* How to complete this task
Return the data below exactly, but only from the line containing "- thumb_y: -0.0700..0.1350" through the line containing "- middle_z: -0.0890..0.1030", with both of those lines included.

================

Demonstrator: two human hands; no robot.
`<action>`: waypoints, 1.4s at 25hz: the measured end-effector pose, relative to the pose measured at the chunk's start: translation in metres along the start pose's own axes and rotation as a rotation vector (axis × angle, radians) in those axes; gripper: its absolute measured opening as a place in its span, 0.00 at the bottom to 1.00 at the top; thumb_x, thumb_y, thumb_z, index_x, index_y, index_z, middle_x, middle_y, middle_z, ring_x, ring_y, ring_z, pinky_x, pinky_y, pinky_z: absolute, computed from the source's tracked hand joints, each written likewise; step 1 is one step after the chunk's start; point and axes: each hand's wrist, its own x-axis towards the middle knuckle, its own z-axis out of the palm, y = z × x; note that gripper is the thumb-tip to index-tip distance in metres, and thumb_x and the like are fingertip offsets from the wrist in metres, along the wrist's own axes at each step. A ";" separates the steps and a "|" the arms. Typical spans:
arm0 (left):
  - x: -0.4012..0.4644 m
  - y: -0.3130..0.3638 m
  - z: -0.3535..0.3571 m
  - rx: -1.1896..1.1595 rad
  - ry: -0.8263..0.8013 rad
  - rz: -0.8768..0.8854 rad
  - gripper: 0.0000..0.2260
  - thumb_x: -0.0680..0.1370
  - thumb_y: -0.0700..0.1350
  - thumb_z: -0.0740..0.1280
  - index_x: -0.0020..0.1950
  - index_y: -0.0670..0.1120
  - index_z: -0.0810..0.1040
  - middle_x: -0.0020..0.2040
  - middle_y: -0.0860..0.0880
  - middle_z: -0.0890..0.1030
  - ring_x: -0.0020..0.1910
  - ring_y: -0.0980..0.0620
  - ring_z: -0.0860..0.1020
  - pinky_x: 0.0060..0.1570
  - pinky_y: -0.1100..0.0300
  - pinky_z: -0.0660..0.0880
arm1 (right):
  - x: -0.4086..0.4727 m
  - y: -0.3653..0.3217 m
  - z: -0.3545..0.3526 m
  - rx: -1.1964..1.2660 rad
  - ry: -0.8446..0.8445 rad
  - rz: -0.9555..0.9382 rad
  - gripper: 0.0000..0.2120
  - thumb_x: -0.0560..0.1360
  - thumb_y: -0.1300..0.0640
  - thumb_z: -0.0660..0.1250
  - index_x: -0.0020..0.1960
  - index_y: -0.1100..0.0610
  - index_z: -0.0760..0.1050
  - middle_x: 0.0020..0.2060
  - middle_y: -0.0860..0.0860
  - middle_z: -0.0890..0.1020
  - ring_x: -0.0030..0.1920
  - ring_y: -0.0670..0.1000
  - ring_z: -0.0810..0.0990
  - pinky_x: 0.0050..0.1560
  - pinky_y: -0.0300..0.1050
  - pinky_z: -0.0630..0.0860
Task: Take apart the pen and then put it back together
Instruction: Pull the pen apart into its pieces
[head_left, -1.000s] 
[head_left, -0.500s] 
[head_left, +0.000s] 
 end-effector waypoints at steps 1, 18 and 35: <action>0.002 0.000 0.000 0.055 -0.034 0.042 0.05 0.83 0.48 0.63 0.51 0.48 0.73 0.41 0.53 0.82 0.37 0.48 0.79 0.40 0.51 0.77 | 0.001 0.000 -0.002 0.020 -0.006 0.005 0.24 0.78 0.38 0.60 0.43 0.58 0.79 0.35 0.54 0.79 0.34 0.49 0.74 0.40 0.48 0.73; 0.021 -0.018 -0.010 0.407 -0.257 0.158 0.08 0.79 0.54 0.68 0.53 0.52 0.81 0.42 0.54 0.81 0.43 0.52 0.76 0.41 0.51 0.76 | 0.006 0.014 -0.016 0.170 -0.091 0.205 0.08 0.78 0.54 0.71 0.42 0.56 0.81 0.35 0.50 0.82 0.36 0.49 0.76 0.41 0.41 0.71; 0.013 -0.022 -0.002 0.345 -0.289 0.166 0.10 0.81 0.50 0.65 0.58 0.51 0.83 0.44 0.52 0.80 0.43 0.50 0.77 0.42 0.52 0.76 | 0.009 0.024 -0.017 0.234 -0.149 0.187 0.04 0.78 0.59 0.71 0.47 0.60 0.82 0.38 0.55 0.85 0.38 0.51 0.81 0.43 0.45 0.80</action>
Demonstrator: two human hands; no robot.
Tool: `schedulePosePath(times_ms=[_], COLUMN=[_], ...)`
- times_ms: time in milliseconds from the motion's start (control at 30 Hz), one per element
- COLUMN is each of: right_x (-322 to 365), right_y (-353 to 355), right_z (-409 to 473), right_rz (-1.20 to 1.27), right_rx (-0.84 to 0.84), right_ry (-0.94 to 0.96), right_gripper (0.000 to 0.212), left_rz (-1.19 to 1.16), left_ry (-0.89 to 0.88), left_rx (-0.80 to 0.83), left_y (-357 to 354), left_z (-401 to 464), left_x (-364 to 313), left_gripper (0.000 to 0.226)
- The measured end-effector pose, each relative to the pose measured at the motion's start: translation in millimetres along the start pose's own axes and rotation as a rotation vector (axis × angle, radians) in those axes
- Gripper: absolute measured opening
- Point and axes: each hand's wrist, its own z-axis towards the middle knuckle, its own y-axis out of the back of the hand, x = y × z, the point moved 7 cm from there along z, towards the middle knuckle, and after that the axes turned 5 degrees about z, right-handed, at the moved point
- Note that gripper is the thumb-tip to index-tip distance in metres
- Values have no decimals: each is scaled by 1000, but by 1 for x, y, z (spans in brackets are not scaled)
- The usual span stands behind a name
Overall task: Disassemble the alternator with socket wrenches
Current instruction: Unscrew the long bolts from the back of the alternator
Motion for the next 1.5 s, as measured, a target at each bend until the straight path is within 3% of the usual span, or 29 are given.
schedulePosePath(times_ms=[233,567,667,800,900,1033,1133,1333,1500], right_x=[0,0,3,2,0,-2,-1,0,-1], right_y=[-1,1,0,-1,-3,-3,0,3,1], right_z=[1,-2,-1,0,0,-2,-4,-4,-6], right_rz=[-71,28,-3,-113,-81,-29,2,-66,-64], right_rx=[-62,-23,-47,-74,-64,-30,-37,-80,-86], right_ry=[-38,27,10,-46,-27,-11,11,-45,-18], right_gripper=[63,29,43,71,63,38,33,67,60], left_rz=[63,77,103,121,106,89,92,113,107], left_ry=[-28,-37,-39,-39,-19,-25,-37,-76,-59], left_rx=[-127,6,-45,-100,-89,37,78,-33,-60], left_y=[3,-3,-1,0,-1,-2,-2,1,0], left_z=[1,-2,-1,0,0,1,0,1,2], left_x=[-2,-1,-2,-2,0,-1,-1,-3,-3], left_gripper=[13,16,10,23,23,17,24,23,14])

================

* Written reply
  - thumb_y: -0.0700..0.1350
  - thumb_z: -0.0740..0.1280
  - index_x: -0.0020..0.1950
  - index_y: -0.0670..0.1120
  - index_z: -0.0810..0.1040
  - middle_x: -0.0020..0.2040
  - middle_y: -0.0860..0.0880
  - middle_z: -0.0890..0.1030

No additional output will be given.